We have been placed in the quarantine scenario on a global scale, but our virtually connected world presents us with a unique challenge. While the metzora was isolated on his own, making it impossible for him to continue his lashon hara, we do not have that same “luxury.” Even in our own homes, we can still pick up a phone or open up Facebook and speak on “empty matters.”
So, unlike the metzora, we are given another chance, another challenge. We can call up our friends and speak the “talk of the wicked” or we can speak “words of Torah and wisdom” and join one of hundreds of chavrutot, classes, and programs that have taken the online world and turned it into an unprecedented arena of Torah and learning.
The virus presents us with another challenge as well. Those most affected are the elderly. We are now forced to keep our distance from our grandparents for their own safety. The hugs and warmth that we took for granted has been ripped away from us.

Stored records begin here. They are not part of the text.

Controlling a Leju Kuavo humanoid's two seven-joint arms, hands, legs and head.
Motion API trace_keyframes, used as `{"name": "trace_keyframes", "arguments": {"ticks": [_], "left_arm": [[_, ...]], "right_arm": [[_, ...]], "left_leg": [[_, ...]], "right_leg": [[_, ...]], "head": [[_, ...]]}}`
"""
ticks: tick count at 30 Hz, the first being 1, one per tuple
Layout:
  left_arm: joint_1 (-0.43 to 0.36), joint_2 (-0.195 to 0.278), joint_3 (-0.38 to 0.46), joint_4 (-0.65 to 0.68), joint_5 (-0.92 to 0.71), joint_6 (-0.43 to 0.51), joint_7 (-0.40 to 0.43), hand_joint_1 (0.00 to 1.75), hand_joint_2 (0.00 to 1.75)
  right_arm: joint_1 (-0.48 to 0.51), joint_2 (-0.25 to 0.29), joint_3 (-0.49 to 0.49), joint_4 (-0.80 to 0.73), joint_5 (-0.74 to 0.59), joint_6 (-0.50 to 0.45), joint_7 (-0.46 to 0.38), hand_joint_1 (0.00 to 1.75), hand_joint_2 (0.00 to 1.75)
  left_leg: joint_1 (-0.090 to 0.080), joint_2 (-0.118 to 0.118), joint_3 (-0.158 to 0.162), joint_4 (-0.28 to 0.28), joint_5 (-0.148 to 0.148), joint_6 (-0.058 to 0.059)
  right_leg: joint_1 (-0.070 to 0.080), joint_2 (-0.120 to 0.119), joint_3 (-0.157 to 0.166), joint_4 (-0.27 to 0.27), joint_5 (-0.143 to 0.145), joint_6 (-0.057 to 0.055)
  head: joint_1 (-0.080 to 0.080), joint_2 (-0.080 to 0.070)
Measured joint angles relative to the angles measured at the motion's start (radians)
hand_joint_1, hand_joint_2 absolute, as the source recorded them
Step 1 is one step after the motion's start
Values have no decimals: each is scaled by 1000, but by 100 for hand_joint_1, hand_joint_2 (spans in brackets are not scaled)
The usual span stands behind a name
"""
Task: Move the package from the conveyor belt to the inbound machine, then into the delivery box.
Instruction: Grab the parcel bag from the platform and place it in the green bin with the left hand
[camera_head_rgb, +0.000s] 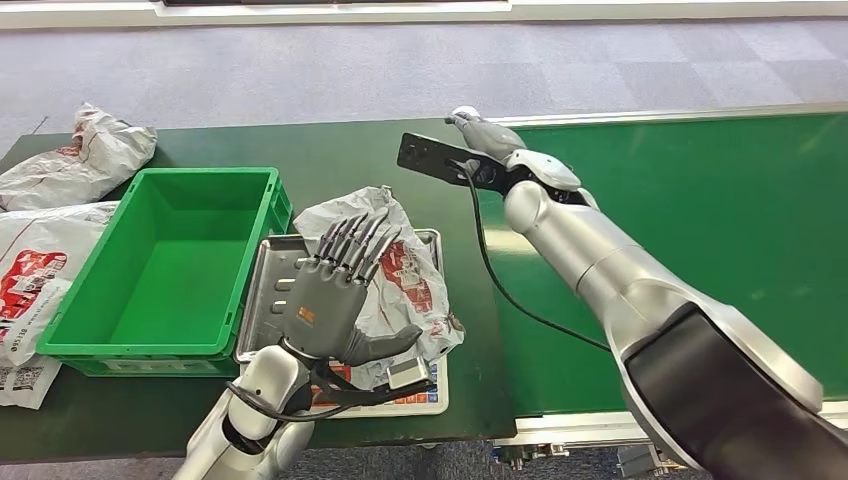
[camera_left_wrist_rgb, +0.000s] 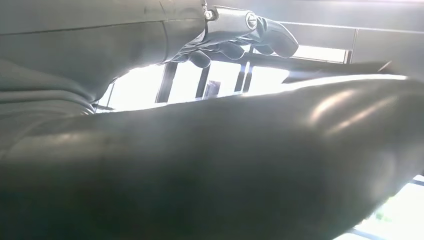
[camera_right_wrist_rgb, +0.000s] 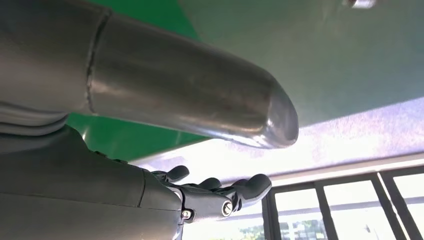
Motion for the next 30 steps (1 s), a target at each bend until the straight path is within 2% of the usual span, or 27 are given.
{"name": "trace_keyframes", "arguments": {"ticks": [4,7,9,13,15,17,19,20,22,24,25,27,28,30], "left_arm": [[31,14,2,-4,-18,36,14,0,0],[45,19,13,-12,-75,45,55,0,0],[45,22,24,-11,-125,29,84,0,0],[-24,52,41,46,-145,-8,93,0,0],[-91,86,50,101,-120,-15,64,0,87],[-178,129,53,168,-69,-55,10,0,175],[-286,172,47,249,7,-138,-52,0,175],[-345,193,39,292,48,-183,-78,0,175],[-455,232,13,368,112,-255,-109,0,87],[-553,258,-27,434,143,-302,-115,0,0],[-597,266,-51,464,150,-322,-112,0,0],[-676,272,-108,524,158,-350,-102,0,0],[-709,270,-138,552,159,-356,-95,0,0],[-762,261,-197,610,157,-357,-79,0,0]], "right_arm": [[-70,-31,-7,-2,78,-25,42,0,0],[-148,-60,8,-6,241,-28,121,0,0],[-215,-89,34,-17,351,12,147,0,0],[-327,-189,61,-95,447,115,107,0,0],[-348,-281,62,-190,448,183,81,0,0],[-327,-412,58,-333,404,267,64,0,0],[-248,-591,42,-534,297,312,68,0,0],[-186,-697,26,-654,224,306,79,0,0],[-38,-907,-21,-888,86,254,111,0,0],[129,-1092,-85,-1091,6,185,144,0,0],[219,-1169,-124,-1179,-10,149,159,0,0],[417,-1288,-222,-1329,-4,80,177,0,0],[527,-1328,-283,-1393,19,60,175,0,0],[764,-1367,-433,-1503,105,65,141,0,0]], "left_leg": [[-1,0,0,0,0,0],[-1,-2,-1,1,0,0],[-1,-3,-1,1,0,1],[-2,-6,-2,2,1,1],[-2,-10,-2,3,2,1],[-1,-16,-1,6,2,1],[1,-23,-1,9,2,1],[4,-26,-2,10,2,1],[7,-30,-3,11,2,2],[8,-30,-6,11,0,4],[7,-28,-7,11,-1,4],[8,-22,-7,10,-3,6],[8,-19,-6,10,-3,6],[8,-15,-6,9,-4,6]], "right_leg": [[-1,0,0,0,0,0],[-1,-1,0,0,0,0],[-1,-1,-1,0,0,0],[-1,-5,0,0,0,0],[1,-9,1,-1,0,0],[4,-15,4,-1,0,0],[7,-21,9,-3,0,0],[9,-24,11,-5,0,0],[10,-29,13,-7,0,1],[9,-29,11,-7,0,1],[9,-27,10,-7,0,1],[8,-21,8,-7,-1,2],[8,-19,8,-7,-1,2],[8,-16,8,-7,-1,2]], "head": [[0,0],[0,0],[0,0],[0,0],[0,0],[0,0],[0,0],[0,0],[0,0],[1,0],[0,0],[0,0],[0,0],[0,0]]}}
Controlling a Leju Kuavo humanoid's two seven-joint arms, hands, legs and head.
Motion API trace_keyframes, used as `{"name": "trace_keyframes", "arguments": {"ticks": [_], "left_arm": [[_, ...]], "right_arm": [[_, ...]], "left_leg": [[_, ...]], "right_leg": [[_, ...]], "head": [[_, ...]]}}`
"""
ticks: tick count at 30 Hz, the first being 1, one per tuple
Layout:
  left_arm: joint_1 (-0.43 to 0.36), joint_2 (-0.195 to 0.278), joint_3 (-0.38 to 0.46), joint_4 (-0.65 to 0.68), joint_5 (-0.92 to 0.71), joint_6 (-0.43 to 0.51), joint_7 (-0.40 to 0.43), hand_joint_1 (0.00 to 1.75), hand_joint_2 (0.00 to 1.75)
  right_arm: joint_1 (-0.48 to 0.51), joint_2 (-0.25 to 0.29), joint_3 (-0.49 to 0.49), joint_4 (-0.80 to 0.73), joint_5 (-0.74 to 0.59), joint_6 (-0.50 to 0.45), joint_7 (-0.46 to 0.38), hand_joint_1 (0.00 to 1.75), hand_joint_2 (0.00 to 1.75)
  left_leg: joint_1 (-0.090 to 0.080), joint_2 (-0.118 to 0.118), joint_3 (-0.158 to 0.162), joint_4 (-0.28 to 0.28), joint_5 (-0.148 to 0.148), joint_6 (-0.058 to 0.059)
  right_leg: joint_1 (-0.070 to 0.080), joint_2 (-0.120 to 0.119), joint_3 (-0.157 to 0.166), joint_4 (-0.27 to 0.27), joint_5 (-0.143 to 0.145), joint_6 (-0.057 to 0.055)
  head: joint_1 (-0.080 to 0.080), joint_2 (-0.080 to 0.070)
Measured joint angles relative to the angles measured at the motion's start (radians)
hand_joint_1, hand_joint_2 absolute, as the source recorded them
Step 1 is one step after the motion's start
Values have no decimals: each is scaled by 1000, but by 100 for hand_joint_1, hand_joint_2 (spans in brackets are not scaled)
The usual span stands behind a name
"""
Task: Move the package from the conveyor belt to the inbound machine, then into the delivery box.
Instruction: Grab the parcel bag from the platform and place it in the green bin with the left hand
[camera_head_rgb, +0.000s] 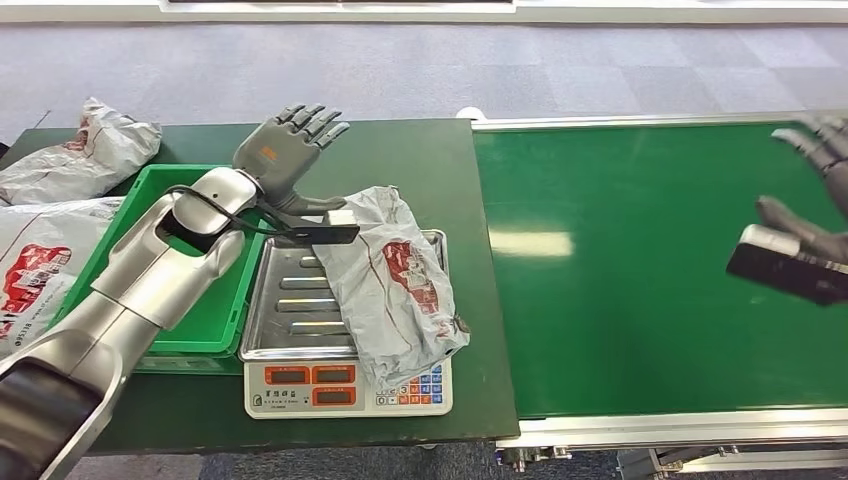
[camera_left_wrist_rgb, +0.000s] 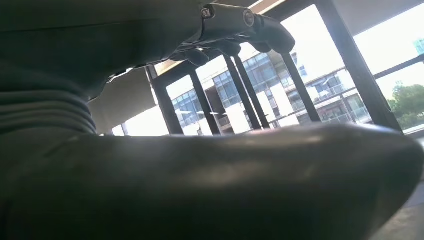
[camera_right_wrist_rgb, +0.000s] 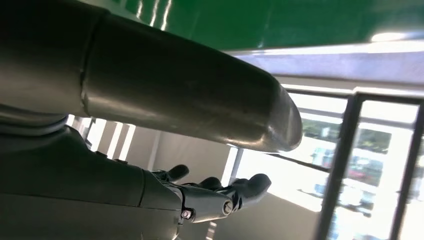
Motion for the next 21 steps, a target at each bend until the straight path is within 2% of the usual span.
{"name": "trace_keyframes", "arguments": {"ticks": [2,4,6,8,10,14,17,19,21], "left_arm": [[-38,-13,-51,58,-5,6,11,0,0],[-61,-26,-88,115,4,-1,7,0,87],[-74,-36,-111,169,35,-26,-13,0,175],[-82,-42,-123,210,71,-55,-36,0,175],[-92,-45,-130,237,101,-82,-50,0,175],[-121,-36,-141,241,171,-162,-57,0,175],[-148,-6,-153,195,236,-223,-39,0,175],[-167,19,-160,151,254,-225,-10,0,175],[-178,44,-166,106,241,-177,30,0,175]], "right_arm": [[220,9,-161,-89,108,25,-55,0,87],[388,38,-289,-158,192,30,-100,0,175],[513,67,-377,-207,229,29,-121,0,175],[597,81,-445,-239,227,35,-126,0,175],[638,88,-498,-256,209,48,-128,0,175],[667,93,-564,-264,164,87,-132,0,175],[669,95,-584,-263,150,100,-134,0,175],[669,98,-586,-260,149,102,-137,0,175],[669,103,-585,-256,158,101,-139,0,175]], "left_leg": [[-1,2,1,-1,0,0],[-1,2,2,-2,1,-1],[-1,2,3,-2,2,-2],[-2,3,3,-3,2,-2],[-3,5,3,-3,3,-2],[-3,6,3,-2,3,-2],[-4,7,2,-2,3,-2],[-4,8,2,-2,3,-2],[-4,8,2,-2,3,-2]], "right_leg": [[-1,1,0,0,0,0],[-1,1,-1,0,0,0],[-2,1,-1,1,0,0],[-2,2,-2,2,0,0],[-3,4,-3,3,0,0],[-4,6,-3,3,1,0],[-4,7,-4,3,1,0],[-5,8,-4,3,1,1],[-5,9,-5,3,1,1]], "head": [[0,0],[0,0],[0,0],[0,0],[0,0],[0,0],[0,0],[0,0],[0,0]]}}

Our usual existence as a community has been put in limbo. This is nothing less than a tragedy. But it is also an opportunity. Jewish organizations and establishments, thank G-d, have stepped up to the plate and are offering shiurim, support, and activities to preserve learning, halachic practice, and the communal connection. These same groups and others have formed new initiatives to support and take care of the elderly. We have been given a unique opportunity to reevaluate our lives and our connections. We have a chance to increase our learning and our prayer, to cry out and to repent. We have time to consider ourselves and our actions. We have an opportunity to give support to the Holocaust survivors and lonely elderly people who may have been neglected up until now. Hopefully, we will be able to continue to step up to the plate, as countless others have done during the outbreak.
To a healthy, productive, and enriched Shabbat.